Bosch Center for Artificial Intelligence

Universal Adversarial Perturbations Against Semantic Image Segmentation


While deep learning is remarkably successful on perceptual tasks, it is also vulnerable to adversarial perturbations of the input. These perturbations denote noise added to the input to fool the system while being quasi-imperceptible for humans. More severely, some universal perturbations that are input-agnostic but fool the network on the majority of inputs. While recent work has focused on image classification, this work highlights attacks against semantic image segmentation: we present an approach for generating (universal) adversarial perturbations that make the network yield a desired target segmentation as output. We show empirically that there barely perceptible universal noise patterns can result in nearly the same predicted segmentation for arbitrary inputs. Furthermore, we also show the existence of universal noise which removes a target class (e.g. all pedestrians) from the segmentation while leaving the segmentation mostly unchanged otherwise.


Bosch BCAI - Introduction
Image Source: Cityscapes Dataset [17]

Deep learning has led to significant performance increases for numerous visual perceptual tasks [5, 6, 10, 11] and is relatively robust to random noise [2]. However, several studies have found it to be vulnerable to adversarial perturbations [12, 4, 8, 13, 1, 16]. Adversarial attacks involve generating slightly perturbed versions of the input data that fool the classifier (i.e., change its output) but stay almost imperceptible to the human eye. Adversarial perturbations transfer between different network architectures, and networks trained on disjoint subsets of data [12].

Prior work on adversarial examples focuses on the task of image classification. We investigate the effect of adversarial attacks on tasks involving a localization component. More specifically, semantic image segmentation is an important methodology for scene understanding that can be used, for example, for automated driving, video surveillance, or robotics. With the wide-spread applicability in those domains comes the risk of being confronted with an adversary trying to fool the system. In this work, we derive approaches to create adversarial perturbations for semantic segmentation.

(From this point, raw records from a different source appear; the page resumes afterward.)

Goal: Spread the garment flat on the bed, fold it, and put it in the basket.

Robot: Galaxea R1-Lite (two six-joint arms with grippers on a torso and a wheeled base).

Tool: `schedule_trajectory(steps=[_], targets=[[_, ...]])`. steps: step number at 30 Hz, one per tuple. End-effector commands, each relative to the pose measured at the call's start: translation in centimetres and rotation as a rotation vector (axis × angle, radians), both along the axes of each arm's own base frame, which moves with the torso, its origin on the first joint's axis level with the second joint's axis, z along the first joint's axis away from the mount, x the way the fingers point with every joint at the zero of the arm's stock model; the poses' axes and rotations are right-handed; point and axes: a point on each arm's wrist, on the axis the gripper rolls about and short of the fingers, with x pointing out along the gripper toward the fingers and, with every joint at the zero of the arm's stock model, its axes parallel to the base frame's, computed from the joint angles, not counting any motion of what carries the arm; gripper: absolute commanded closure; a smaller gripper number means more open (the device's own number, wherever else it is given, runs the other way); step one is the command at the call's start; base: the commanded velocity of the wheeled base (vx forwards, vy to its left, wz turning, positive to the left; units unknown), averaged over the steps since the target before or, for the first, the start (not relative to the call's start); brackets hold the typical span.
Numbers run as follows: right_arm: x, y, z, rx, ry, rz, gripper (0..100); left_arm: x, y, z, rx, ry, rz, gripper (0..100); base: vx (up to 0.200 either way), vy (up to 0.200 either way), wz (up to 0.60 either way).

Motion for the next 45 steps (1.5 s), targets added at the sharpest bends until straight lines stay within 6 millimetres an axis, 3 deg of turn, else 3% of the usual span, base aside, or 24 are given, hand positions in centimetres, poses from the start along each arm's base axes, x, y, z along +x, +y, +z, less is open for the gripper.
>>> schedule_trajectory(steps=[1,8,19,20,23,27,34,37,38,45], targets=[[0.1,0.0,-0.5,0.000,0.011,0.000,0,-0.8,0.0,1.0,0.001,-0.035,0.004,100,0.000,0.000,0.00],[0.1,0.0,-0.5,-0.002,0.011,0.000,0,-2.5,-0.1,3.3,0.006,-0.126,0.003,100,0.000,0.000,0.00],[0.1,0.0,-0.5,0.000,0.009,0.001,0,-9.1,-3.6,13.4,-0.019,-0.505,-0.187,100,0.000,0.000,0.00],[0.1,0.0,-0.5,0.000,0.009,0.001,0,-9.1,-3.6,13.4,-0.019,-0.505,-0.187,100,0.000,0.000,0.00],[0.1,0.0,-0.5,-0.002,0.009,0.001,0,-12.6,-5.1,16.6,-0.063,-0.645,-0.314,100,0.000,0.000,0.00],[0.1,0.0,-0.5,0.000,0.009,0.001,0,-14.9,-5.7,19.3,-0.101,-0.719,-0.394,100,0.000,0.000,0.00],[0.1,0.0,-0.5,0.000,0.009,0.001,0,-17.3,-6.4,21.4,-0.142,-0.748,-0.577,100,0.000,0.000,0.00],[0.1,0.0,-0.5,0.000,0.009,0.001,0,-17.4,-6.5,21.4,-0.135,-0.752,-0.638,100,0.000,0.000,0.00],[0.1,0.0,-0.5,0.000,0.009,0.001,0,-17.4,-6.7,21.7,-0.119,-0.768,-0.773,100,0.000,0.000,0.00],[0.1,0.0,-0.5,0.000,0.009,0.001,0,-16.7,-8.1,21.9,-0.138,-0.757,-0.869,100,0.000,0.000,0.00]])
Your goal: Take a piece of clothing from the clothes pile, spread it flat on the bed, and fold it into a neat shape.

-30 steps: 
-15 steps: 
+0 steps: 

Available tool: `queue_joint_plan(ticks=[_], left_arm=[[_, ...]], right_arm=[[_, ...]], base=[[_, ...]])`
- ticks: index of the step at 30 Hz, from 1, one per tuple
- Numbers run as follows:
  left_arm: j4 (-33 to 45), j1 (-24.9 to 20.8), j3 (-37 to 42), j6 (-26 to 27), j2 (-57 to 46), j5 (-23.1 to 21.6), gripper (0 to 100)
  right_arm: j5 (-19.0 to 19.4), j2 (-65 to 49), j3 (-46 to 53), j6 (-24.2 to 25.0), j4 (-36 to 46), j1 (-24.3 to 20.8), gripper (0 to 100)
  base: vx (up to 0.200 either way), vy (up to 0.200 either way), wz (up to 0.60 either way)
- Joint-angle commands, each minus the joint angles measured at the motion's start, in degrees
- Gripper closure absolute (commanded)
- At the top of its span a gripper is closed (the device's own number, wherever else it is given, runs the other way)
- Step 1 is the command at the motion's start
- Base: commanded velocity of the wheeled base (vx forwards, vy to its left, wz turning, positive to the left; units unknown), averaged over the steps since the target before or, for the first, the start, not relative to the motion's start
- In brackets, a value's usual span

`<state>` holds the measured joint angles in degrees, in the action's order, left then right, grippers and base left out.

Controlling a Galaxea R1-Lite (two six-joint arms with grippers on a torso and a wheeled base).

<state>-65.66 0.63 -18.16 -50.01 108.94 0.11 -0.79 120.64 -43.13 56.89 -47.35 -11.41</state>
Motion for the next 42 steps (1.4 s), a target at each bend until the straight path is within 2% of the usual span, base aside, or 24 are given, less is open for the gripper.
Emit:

In particular, we create an almost invisible pattern: when we add this pattern to an arbitrary input image, the system outputs always the same static segmentation. The main motivation for this experiment is to show how fragile current approaches for semantic segmentation are when confronted with an adversary.


Bosch BCAI - Experiments
Image source: Cityscapes Dataset [17]

We applied the approach to generate adversarial perturbations on images from the Cityscapes Dataset. On the left side, you can find an exemplary result. The first row shows the original image and the segmentation predicted by the network. The second row shows the image with added adversarial perturbation and the network prediction on this perturbed image. As you can see, the prediction corresponds to our adversarial target segmentation and does not correspond to the input image.


In this work, we have proposed a method for generating universal adversarial perturbations that change the semantic segmentation of images to the same desired static target segmentation for arbitrary input images that have nothing in common. Note that the presented method does not directly allow an adversarial attack in the physical world since it requires that the adversary is able to precisely control the digital representation of the scene. However, these results emphasize the necessity of future work to address how machine learning can become more robust against (adversarial) perturbations [14, 9, 7] and how adversarial attacks can be detected [15, 3], especially in safety or security-critical applications. We will continue our research on adversarial examples. In particular, we aim to understand the root cause of adversarial examples in order to derive networks robust against adversarial attacks.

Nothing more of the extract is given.